Lo natural como categoría moral

No es difícil apreciar que la diversidad cultural e ideológica de la sociedad contemporánea dificulta el establecimiento de principios morales universales, puesto que parece casi imposible reconciliar valores y creencias que pueden llegar a ser muy dispares. Sin embargo, casi todos los seres humanos sentimos que hay valores éticos que deberían ser universales, más allá de las circunstancias sociales, los regímenes políticos o las peculiaridades culturales de cada lugar y momento. Que cada ser humano tiene una dignidad inalienable, que no puede depender de dónde está o de su posición social o económica, resulta un principio que no debería discutirse. De ahí emana la prohibición moral de cualquier práctica que atente a esa dignidad, desde el respeto a la vida hasta la libertad de pensamiento y expresión, el derecho al trabajo, la vivienda o la atención sanitaria.
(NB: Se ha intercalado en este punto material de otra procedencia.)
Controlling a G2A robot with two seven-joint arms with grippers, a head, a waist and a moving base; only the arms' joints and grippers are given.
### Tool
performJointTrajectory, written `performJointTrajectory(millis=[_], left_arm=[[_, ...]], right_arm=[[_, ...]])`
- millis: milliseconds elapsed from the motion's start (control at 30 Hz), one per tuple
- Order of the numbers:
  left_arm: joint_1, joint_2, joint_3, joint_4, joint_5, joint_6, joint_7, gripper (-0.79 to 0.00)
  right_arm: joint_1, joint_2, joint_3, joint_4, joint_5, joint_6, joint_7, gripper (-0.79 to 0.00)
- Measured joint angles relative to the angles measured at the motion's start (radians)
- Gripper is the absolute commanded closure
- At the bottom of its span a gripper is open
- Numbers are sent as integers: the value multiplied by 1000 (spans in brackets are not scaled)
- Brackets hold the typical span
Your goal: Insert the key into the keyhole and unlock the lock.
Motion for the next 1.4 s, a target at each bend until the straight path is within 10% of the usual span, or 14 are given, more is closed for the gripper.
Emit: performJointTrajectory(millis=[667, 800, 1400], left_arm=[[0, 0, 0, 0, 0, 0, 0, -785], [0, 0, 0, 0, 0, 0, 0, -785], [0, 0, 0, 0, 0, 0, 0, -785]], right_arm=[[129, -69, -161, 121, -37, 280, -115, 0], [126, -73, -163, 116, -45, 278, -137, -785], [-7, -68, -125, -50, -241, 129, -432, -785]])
Ahora bien, ¿dónde asentar esos principios y qué hacer cuando se producen conflictos frente a las interpretaciones concretas de esos derechos que crean situaciones conflictivas, como por ejemplo el derecho a decidir de una mujer embarazada y el derecho a la vida de quien está gestando? ¿Qué regla moral podemos proponer que sea aceptable universalmente?

En la cultura occidental esa regla era lo que tradicionalmente se ha llamado ley natural, esto es el conjunto de principios morales ligados a la naturaleza humana y, por ello, comunes a todo ser humano. Ese principio está presente en la cultura clásica, como puede verse en la voluntaria entrega de Antígona ante la ley injusta de Creonte, o en los escritos de Cicerón, y continuó con el cristianismo hasta la ruptura que supuso el empirismo y la Ilustración, donde se plantearon fuentes alternativas de moralidad que han acabado por ser propuestas vacías de contenido concreto, y han dejado lugar a la ética del acuerdo (es moral aquello que acordamos que lo sea) o al positivismo jurídico (es moral lo que la ley dice que es moral).

Me parece que el creciente interés hacia la conservación de la naturaleza puede darnos algunas pistas para plantear una revitalización de la ley natural como principio ético. Si pretendemos conservar la naturaleza es porque asumimos que el estado natural es más perfecto que el alterado por el ser humano, y eso es así precisamente porque es natural, fruto de una evolución determinada, puramente aleatoria, si uno no es creyente, o guiada si uno considera que Dios ha "supervisado" el proceso. En ambos casos se trata del estado más adecuado. Si eso es así con los paisajes naturales, ¿por qué no con la naturaleza humana? Quizá porque no tenemos claro qué es la naturaleza humana, o incluso algunos parece que ni siquiera consideran que existe una naturaleza humana. La evidencia cotidiana apunta, sin embargo, a que es mucho más lo que une a todas las personas que lo que nos separa, y que no resulta muy complicado diferenciar nuestra naturaleza de los demas seres vivos. Basta recuperar la idea clásica de Aristóteles que subrayaba las tres dimensiones definitorias del hombre: animal, social, racional (o espiritual, como prefiramos). Ningún otro animal racional, pero no hemos de olvidar que además de racionales somos sociales y animales, esto es no podemos prescindir de la dependencia de los demás (ser persona es estar en relación con) y de nuestra Biología (somos animales, mamíferos para más señas). Olvidar alguna de estas tres dimensiones en nuestros principios éticos es fundar una moral sin fundamento. Prescindir de que somos animales, que tenemos una biología determinada que no puede modificarse a capricho, lleva consigo consecuencias equivalentes a olvidarnos de la importancia de la biodiversidad natural. Dejar al margen que somos sociales nos lleva al aislamiento y al individualismo que conduce al vacío. Postergar la racionalidad-espiritualidad de los seres humanos es juzgarnos desenfocadamente, pues nada de lo que hacemos habitualmente escapa a ese carácter metamaterial. 

¿Podemos hablar de una moral ecológica? Sinceramente creo que sí, porque lo natural es una categoría moral en la medida en que responde a la dimensión real de la naturaleza humana. La ecología no solo es para respetar nuestro ambiente, sino también para respetarnos a nosotros mismos, a nuestros semejantes. No podemos cambiar los bosques por jardines, porque nuestros jardines no tendrán la belleza ni la funcionalidad de los bosques naturales. Tampoco podemos cambiar nuestra naturaleza para crear un engendro artificial, fruto de una libertad incondicionada. Este esfuerzo resulta una pieza necesaria para elaborar un sólida ecología humana, que resulta impresdincible para conseguir una nueva mirada al mundo que nos rodea y nos ayude a sentirnos parte de él.